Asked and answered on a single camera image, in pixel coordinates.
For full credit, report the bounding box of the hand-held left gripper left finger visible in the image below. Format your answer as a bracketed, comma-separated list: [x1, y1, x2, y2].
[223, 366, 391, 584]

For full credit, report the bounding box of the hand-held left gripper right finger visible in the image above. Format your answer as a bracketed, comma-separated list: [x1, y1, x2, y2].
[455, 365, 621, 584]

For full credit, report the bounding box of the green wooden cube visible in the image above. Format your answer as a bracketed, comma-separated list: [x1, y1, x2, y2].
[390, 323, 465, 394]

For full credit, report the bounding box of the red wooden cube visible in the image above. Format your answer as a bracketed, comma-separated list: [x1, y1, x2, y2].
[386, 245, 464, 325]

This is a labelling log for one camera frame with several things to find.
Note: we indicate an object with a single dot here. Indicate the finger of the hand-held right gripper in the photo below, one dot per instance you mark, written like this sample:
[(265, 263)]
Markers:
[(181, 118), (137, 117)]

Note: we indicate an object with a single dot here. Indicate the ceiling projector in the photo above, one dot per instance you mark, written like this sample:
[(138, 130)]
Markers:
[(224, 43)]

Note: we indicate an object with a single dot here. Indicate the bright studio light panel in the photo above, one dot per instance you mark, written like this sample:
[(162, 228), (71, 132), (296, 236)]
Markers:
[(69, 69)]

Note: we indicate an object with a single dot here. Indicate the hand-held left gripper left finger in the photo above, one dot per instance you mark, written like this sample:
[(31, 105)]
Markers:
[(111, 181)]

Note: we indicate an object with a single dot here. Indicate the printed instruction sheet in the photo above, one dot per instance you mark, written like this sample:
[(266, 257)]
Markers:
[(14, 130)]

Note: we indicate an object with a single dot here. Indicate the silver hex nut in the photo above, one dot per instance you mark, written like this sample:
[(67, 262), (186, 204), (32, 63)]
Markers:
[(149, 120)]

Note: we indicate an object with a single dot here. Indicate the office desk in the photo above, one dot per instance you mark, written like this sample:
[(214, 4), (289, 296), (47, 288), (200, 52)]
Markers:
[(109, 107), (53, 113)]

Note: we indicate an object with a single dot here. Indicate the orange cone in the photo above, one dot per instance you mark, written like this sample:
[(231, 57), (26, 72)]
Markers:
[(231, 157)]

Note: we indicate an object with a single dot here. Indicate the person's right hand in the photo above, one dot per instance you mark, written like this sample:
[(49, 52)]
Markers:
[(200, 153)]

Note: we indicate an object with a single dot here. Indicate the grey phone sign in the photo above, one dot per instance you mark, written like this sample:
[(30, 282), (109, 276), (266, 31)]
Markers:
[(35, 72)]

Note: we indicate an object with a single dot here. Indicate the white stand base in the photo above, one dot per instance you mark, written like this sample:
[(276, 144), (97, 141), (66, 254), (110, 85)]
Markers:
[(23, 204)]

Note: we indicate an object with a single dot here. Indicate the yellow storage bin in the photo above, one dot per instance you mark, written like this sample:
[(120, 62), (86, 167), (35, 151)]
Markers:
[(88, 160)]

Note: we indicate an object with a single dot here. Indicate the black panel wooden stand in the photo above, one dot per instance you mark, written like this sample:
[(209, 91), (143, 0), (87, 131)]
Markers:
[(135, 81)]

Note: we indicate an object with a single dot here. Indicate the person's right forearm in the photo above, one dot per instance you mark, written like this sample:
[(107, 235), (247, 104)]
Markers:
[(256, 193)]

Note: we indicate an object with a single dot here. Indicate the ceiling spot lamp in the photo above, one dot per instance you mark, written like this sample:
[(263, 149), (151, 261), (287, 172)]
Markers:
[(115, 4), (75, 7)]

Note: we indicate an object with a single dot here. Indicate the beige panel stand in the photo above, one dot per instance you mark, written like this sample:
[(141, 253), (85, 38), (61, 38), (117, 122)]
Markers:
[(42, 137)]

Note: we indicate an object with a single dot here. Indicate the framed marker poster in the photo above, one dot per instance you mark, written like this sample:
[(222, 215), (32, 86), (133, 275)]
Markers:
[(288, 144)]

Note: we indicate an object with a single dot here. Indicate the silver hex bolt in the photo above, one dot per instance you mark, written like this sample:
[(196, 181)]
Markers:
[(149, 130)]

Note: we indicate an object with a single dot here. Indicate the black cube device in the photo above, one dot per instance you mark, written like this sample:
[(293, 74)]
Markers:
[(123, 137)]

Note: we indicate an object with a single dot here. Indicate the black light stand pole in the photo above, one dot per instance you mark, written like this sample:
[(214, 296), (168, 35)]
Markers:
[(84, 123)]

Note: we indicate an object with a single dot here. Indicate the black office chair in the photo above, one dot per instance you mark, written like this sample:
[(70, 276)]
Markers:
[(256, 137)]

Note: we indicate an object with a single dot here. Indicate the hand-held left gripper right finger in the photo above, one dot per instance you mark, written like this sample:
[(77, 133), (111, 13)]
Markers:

▶ _WORK TO COMPLETE_:
Pull every line with the string "stand" out of the material.

▶ _SOLUTION TO THE EXERCISE_:
Note: we indicate an object with a single dot here. Indicate the white stand base in the photo above, one dot per instance you mark, written like this sample:
Note: we indicate an object with a single dot here. Indicate the black panel wooden stand in the photo above, one dot per instance you mark, written like this sample:
Note: we indicate an object with a single dot here. Indicate the beige panel stand in the photo above, one dot per instance you mark, written like this sample:
Note: we indicate an object with a single dot here. Indicate the black light stand pole in the photo above, one dot per instance you mark, written like this sample:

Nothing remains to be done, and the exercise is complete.